Stored data entries:
· · ·
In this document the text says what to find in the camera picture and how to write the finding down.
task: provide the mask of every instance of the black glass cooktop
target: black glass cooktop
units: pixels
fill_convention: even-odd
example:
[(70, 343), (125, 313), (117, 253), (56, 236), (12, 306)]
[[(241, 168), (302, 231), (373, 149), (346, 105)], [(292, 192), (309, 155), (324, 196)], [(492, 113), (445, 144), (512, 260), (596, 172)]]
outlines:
· · ·
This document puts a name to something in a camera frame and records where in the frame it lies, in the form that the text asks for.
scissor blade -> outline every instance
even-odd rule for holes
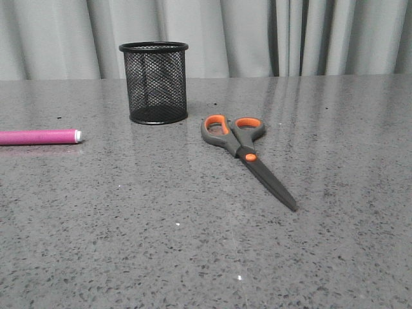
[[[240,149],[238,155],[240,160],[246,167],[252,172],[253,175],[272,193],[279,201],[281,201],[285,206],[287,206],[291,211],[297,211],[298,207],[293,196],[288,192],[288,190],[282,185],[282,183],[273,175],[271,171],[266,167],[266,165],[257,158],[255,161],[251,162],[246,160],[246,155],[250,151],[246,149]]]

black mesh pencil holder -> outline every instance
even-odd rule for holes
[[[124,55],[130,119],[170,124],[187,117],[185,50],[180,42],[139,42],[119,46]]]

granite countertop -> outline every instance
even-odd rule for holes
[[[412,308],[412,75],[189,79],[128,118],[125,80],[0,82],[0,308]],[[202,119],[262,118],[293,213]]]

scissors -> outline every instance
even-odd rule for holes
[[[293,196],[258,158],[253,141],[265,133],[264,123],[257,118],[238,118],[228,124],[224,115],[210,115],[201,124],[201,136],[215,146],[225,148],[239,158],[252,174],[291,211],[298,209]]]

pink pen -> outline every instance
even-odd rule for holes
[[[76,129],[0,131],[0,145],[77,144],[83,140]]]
· · ·
**Assignment**
Report the number of lines above holding "document", and only that.

**Solution**
2